Why, though, are many of the students not going to school? Educationalist Rita Pierson would have argued that this is the result of negative peer influence, poverty, drugs or low self-esteem. I wonder about the role models in these students’ lives. Mr Hennessey, Ms Ballard et al are trying to act as role models, but they also have to balance the complexities of their jobs. In 2011, Tremorfa, the area in which Educating Cardiff is set, was classed as economically deprived by the UK Census; 91 per cent of residents claimed unemployment or disability benefits. If the local picture is still this bleak, these young people are faced with monumental hurdles. All students need champions who will never give up on them and will believe that they can achieve whatever they put their minds to.
Willows High School itself is clearly caught up in a maelstrom of difficulties, though it has made considerable progress in recent years, some of which we have seen this evening. As an educator, it’s difficult not to pick at some of the issues on the screen, such as behaviour and uniform. It is, however, just the first episode. Already we can see glimmers of hope: a headteacher with incontrovertible passion for the success of her students; a head of house with incorrigible care for the most challenging; students who do have a thirst for success.

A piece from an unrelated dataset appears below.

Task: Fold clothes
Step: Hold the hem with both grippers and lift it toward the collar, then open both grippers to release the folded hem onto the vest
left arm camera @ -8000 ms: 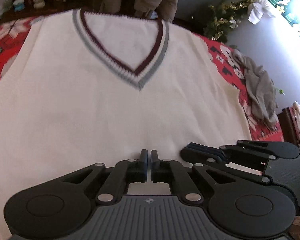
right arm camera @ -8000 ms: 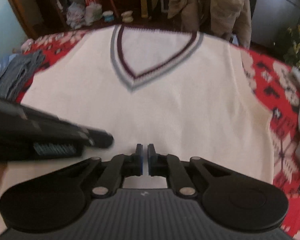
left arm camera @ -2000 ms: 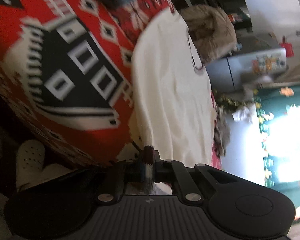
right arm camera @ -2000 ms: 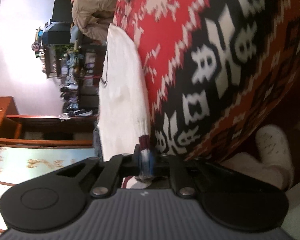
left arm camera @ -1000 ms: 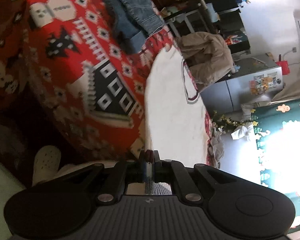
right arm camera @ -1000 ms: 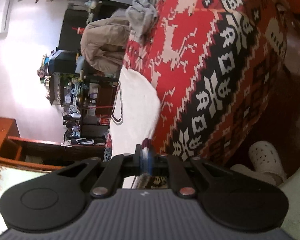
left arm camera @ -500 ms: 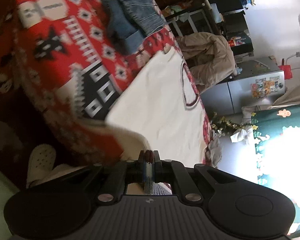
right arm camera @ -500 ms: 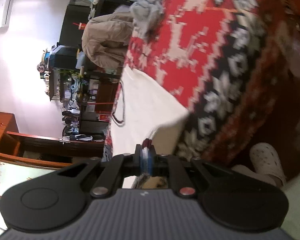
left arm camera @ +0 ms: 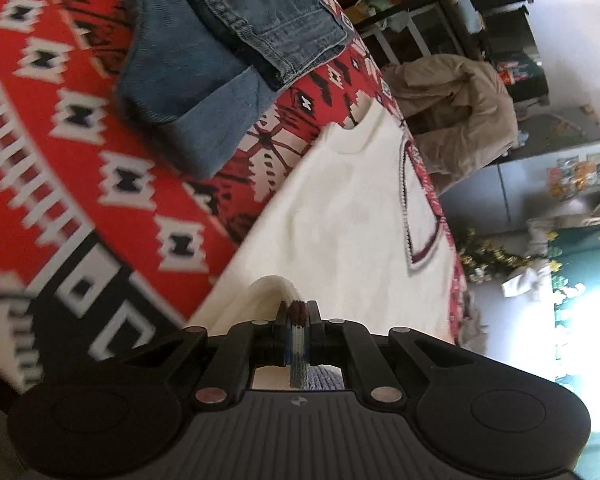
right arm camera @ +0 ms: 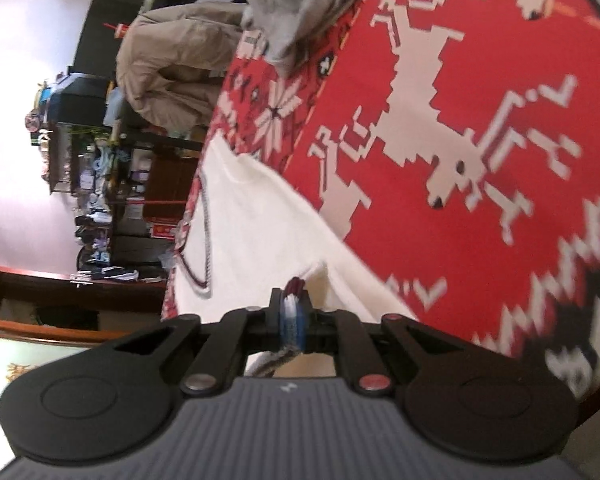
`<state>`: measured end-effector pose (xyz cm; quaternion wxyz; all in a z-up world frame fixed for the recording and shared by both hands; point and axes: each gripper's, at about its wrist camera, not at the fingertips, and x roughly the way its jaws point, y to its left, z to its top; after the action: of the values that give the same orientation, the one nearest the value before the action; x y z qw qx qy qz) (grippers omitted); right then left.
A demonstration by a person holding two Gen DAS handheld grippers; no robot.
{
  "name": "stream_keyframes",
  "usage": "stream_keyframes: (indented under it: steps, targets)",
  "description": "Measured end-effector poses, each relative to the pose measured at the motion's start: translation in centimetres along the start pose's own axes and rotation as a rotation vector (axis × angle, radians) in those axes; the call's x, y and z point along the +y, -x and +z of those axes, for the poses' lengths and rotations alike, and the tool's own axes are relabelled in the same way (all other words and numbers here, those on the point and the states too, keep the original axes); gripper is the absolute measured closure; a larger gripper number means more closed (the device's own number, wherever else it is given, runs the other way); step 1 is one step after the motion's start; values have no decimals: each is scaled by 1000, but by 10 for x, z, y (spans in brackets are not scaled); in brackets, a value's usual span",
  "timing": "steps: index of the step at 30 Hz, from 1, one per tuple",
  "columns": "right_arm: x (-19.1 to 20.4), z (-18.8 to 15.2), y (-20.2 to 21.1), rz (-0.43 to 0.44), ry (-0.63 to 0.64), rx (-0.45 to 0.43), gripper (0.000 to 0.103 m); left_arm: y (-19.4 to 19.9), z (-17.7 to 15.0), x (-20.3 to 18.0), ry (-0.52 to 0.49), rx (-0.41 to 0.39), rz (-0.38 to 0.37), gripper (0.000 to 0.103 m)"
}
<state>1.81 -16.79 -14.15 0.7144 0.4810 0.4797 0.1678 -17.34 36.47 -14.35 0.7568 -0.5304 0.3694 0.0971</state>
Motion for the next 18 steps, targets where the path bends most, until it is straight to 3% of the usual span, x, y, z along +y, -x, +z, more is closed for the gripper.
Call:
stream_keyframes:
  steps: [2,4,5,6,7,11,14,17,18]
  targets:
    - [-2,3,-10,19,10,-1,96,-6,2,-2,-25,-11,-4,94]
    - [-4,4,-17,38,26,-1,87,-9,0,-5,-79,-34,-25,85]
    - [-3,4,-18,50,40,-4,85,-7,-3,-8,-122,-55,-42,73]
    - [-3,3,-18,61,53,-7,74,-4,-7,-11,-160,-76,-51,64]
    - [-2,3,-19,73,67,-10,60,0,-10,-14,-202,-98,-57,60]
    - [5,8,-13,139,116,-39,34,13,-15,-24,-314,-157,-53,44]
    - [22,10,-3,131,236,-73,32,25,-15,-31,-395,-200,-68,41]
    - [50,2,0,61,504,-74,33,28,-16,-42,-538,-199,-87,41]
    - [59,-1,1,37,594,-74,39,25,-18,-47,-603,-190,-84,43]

Crucially, Educating Cardiff serves as a reminder that challenges on screen shouldn’t merely be seen as a source of comedy or a post-prandial activity for Gogglebox viewers. This should be a call to action, a clarion call for educators to step up, paratroop into schools and share best practice. We should, as schools, be providing the discerning, opinionated home audience with fewer opportunities to berate teachers for the state of comprehensive education. The Channel 4s of the world will continue to edit and produce great edu-dramas; we need to act as a profession, otherwise the national perspective of education will continue to be based on constructed narratives that don’t necessarily reflect our reality.